In the same region and period (1878), the Balma di Rio Martino cave was equipped with walkways, railings, and steps carved into the rock, although the first adaptations were made in 1854 to facilitate visits by Prince Umberto and the Duke of Aosta (Magrì 2006). This cave is listed among the true show caves, mainly because of historical reasons, even though illumination has never been put in place. In the nearby Grotta dei Dossi, discovered in 1797 by a hunter, the electrical lighting system was installed in the summer of 1893, when it was opened to the public, almost a century after its first exploration (Salino 1877). Due to the low number of visitors, this cave was closed in 1914, followed by its abandonment, and since then subject to vandalism, causing intentional damage to the speleothems. The cave was reopened only in 1966, and nowadays only attracts a small number of visitors per year.

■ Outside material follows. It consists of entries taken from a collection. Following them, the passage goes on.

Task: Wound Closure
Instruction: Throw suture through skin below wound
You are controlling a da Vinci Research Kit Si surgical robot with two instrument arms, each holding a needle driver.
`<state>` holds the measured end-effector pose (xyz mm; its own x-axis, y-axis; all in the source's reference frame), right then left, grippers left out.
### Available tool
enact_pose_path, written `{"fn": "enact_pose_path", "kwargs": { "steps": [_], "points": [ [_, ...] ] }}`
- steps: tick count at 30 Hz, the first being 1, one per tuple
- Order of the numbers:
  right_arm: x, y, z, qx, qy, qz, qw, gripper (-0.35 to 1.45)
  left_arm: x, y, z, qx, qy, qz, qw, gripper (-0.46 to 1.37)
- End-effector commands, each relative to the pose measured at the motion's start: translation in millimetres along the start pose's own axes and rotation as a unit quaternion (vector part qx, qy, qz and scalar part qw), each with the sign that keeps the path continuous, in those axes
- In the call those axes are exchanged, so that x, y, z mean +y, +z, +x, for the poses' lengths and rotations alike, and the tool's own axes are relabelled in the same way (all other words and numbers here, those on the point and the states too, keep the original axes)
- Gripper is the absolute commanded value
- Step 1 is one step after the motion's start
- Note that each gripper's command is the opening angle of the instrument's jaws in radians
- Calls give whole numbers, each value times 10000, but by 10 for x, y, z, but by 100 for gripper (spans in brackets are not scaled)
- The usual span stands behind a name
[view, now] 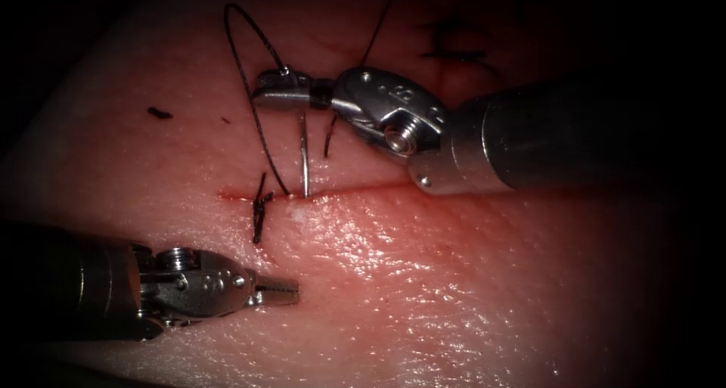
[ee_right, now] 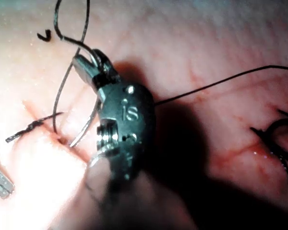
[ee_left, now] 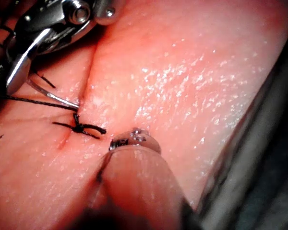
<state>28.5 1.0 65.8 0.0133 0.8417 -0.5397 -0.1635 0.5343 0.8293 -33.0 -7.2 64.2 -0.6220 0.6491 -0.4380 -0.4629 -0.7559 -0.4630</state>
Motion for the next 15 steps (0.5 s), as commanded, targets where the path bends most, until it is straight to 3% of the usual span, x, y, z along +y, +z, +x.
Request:
{"fn": "enact_pose_path", "kwargs": {
  "steps": [1, 9, 11, 15],
  "points": [
    [-1, 1, 2, -44, 174, -40, 9998, -35, 0, 1, -1, -1, 1, -16, 10000, -35],
    [-3, 2, -2, -87, 1048, -58, 9944, -35, 1, 2, -2, 0, 6, -25, 10000, -35],
    [-4, 3, -2, -60, 1578, -104, 9874, -35, 1, 2, -2, 0, 8, -24, 10000, -35],
    [-6, 5, -3, -79, 1869, -100, 9823, -35, 1, 3, -3, 1, 10, -21, 10000, -35]
  ]
}}
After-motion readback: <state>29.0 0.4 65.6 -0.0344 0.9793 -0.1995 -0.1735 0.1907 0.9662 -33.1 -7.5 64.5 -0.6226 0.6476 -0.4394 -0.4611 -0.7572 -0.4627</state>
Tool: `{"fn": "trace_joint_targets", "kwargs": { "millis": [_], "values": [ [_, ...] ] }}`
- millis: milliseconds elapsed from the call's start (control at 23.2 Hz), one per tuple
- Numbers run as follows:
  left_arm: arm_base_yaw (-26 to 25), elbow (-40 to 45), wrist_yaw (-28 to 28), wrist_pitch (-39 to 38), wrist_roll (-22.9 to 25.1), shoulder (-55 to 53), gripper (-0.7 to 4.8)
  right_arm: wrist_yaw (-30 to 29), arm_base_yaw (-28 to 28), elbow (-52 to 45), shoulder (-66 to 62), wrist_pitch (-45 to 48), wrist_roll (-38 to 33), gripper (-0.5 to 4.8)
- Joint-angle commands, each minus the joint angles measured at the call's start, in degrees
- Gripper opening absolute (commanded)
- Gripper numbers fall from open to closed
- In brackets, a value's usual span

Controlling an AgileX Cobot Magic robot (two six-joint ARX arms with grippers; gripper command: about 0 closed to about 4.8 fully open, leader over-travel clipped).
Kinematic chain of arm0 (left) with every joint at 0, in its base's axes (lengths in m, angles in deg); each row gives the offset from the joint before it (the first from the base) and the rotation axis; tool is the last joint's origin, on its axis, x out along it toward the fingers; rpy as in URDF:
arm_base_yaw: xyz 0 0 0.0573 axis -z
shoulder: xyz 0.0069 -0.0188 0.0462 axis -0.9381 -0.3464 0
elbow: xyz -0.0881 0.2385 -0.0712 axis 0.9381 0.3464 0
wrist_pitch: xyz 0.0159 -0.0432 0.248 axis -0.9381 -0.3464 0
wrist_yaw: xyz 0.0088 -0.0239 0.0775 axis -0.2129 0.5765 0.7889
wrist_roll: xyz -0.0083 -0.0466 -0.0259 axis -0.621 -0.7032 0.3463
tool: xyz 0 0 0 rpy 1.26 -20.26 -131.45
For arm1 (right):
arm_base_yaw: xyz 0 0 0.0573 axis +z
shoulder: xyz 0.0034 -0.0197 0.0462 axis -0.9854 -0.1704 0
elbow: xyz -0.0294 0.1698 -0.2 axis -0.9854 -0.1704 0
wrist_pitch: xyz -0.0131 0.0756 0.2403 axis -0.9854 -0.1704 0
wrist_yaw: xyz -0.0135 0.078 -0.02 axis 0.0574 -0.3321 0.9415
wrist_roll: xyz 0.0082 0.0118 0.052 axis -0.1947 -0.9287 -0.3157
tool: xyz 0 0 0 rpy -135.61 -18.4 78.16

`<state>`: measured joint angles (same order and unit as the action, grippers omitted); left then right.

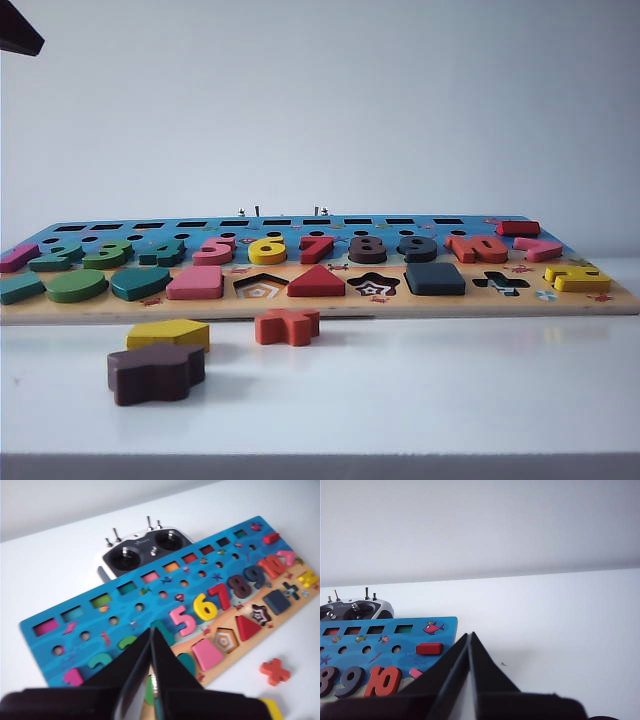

At the beginning of the twentieth century, the Grotta di Santa Lucia Superiore (Toirano, Liguria) was equipped with acetylene lamps to allow pilgrims to visit it. The Grotta Gigante (Brišćkova Jama) near Trieste (Friuli Venezia Giulia), probably discovered by Lindner in 1839, and then re-explored by Schmidl in 1851, was opened after 3 years of works in July 1908, although electric lighting only arrived in 1957 (Forti 1989). In southern Italy, the first show caves were those of Pertosa-Auletta and Castelcivita in the Alburni Mts., close to Salerno (Campania) (Battaglia 1929; Rodriguez 1974). Both caves have been made accessible since the beginning of the 1930s, although the second was equipped professionally only in 1968 (Aloia et al. 2014). In Apulia, the Trullo caves (Putignano) and those of Castellana were opened, respectively, in the years 1931–1935 and in 1939, only a few years after their discovery and exploration (Stefanelli 1934; Anelli 1938).

In the 1970s, the number of show caves along the Italian peninsula had reached fifty: in Verole Bozzello (1970) 44 show caves are listed, in Badini (1974) five more are mentioned. Forti and Cigna (1989) roughly estimated that at least twenty of the show caves open in Italy in the late 1980s attracted at least 25,000 visitors a year, and some largely exceeded 100,000 visitors. Currently, a number totalling at least 2.5 million tourists are estimated for all Italian show caves (Chiarini et al. 2022) (Table 2). In the meantime, the number of caves open to the public continued to increase, albeit slowly: Floris (1995) reported eleven in Sardinia (compared to five reported by Verole Bozzello 1970) to which are added those opened in recent decades, such as Fico Cave in 2003 (Maddanu and Porcu 2017) and Taquisara Cave a few years later. The Antro del Corchia (Tuscany) was adapted for visits in 2001 (Amorfini and Bartelletti 2004), as was the Grotta di Val di Varri in the province of Rieti (Latium), accessible after a prolonged series of works in 2003 (Forti and Mecchia 2000). The Torri di Slivia Cave (Friuli Venezia Giulia) was adapted to tourism by Romano Ambroso (a passionate caver who dug the sediments of the entrance in the early 1960s), starting from the mid-1960s, with the opening of the current stairway entrance and internal paths. Unfortunately, following his death (in 1976) the show cave did not take off, and the site was instead gradually abandoned and devastated due to the ease of access (Toffanin 2016). After long years of legal struggles and disputes between owners, it was finally opened to the public in 2012, supporting a small private business (Federazione Speleologica Triestina 1996). The caves of Falvaterra (Latium) are among the last to have been equipped for public visits in 2014 (Carè and Russo 2000).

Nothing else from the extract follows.